Lorenzo Sanz Jr.

Personal information
- Born: 16 June 1971 (age 54) Madrid, Spain
- Listed height: 1.98 m (6 ft 6 in)

Career information
- College: Lafayette (1991–1993)
- Playing career: 1993–1998
- Position: Small forward

Career history
- 1993–1994: Las Rozas
- 1994–1996: Real Canoe
- 1996–1998: Real Madrid

= Lorenzo Sanz Jr. =

Spanish basketball player and manager

Lorenzo Sanz Durán (born 16 June 1971) is a former Spanish basketball player and manager. He is a commentator on Real Madrid games on Real Madrid TV, along with Siro López and Vicente Paniagua as well as presenter of the Las Carreras program, which is broadcast on www.lascarreras.com and on Teledeporte, where it is held at Madrid's Hipódromo de la Zarzuela and which follows the Spanish horse racing circuit live.

==Professional career==
Sanz played two seasons for the Lafayette Leopards. Later he would have a modest career as a player, retiring in 1999 from basketball. After leaving the sport, he would take over the reins as director general of Real Madrid, his time in the offices being as brief as successful, since he won the Liga ACB title in the only year he was in command of the merengue team. In a tight final against FC Barcelona, Real Madrid broke all odds and won the league in the fifth game at the Palau Blaugrana.
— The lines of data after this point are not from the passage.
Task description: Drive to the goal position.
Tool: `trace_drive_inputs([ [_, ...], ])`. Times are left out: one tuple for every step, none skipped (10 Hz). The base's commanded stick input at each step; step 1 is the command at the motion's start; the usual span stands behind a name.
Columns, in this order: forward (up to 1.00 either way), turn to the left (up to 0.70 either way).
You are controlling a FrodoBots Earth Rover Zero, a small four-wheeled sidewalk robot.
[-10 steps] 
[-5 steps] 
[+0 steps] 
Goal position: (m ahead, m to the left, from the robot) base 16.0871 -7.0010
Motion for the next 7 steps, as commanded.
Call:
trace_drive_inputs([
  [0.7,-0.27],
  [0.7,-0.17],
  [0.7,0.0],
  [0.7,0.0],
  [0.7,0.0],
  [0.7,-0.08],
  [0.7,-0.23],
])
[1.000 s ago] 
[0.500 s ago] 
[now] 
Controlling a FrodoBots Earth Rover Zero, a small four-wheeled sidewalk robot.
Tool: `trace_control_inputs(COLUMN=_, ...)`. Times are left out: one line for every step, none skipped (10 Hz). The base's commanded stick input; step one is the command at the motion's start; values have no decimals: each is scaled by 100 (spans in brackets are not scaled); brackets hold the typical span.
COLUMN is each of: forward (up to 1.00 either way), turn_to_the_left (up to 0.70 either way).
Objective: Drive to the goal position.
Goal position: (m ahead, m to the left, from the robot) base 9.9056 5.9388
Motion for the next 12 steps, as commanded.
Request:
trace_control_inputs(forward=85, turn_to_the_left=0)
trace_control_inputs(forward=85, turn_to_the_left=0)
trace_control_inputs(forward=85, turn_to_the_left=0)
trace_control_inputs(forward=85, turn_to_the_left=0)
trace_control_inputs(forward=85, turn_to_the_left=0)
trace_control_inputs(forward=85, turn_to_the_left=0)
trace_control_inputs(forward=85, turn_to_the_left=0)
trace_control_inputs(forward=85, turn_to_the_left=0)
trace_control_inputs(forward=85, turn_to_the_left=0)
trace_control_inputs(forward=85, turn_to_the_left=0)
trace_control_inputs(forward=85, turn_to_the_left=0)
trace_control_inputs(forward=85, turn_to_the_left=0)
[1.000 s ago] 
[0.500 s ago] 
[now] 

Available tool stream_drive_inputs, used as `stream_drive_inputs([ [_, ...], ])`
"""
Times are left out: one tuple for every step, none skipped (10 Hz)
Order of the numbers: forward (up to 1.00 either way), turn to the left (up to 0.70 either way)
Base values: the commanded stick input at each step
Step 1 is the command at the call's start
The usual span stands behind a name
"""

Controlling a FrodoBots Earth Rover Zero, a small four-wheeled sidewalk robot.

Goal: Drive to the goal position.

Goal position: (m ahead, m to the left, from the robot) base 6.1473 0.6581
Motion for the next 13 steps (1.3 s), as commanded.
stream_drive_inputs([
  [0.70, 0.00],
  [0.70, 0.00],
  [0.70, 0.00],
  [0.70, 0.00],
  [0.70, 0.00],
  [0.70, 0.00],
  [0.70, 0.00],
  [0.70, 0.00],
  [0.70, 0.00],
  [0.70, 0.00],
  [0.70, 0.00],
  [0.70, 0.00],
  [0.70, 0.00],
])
Shortly after, his father, who at that time presided over Real Madrid, would lose the elections against Florentino Pérez, and Sanz himself would cease to hold his position as technical director, although the new president offered him to continue in office.

==Post-playing career==
In 2006 Lorenzo Sanz Sr. granted a loan through Nuada and Renfisa (sued by Grupo Barada for outstanding multi-million euro debts) to Fomento del Deporte e Imagen, S.L., managed by Lorenzo Sanz Durán, to acquire 96% of Málaga CF for 6 million euros plus debt (24 million), becoming president. Fomento del Deporte e Imagen was owned by Ingrid Asensio (50%), her husband Fernando Sanz Duran (49.8%) and Pascual Gómez (0.2%), advisor to Lorenzo Sanz Sr. In 2010 Abdullah bin Nasser Al Thani acquired the club from the Sanz family for 36 million euros.

==Personal life==
Sanz is the older brother of footballers Paco and Fernando Sanz, and the oldest son of Lorenzo Sanz, who was president of Real Madrid for five years. He is also the brother-in-law of Míchel Salgado.